## [ACTIVITY]
Set the material down again exactly, line by line, skipping each picture.

## [RAW DATA]
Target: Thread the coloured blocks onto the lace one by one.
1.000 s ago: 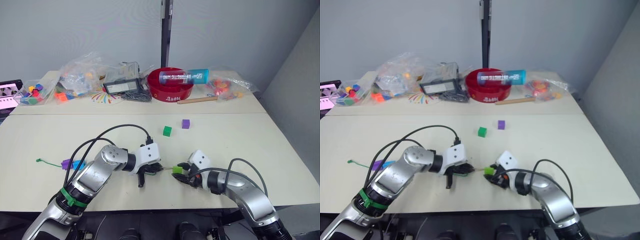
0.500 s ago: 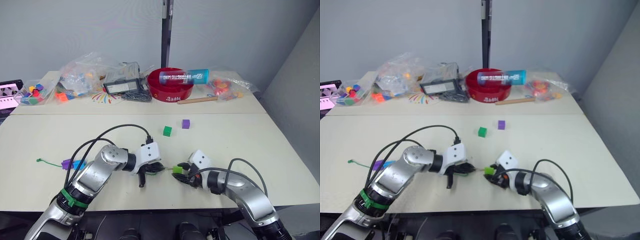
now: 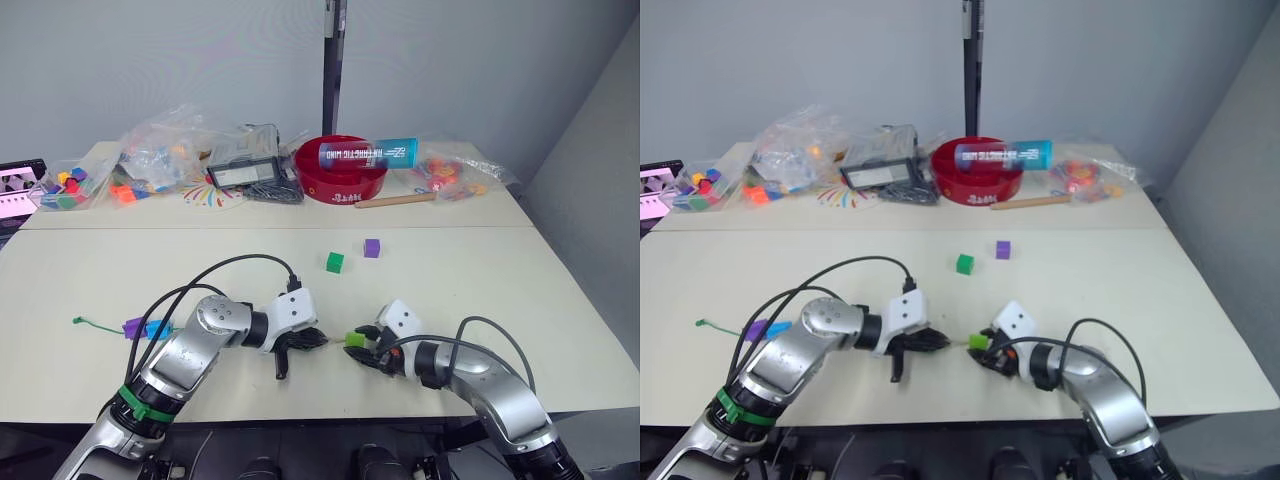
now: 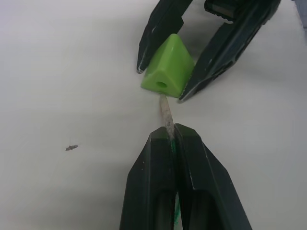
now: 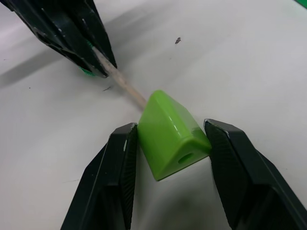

## [OUTPUT]
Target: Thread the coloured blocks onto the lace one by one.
1.000 s ago: 
0.500 s ago: 
now: 
now: 
now: 

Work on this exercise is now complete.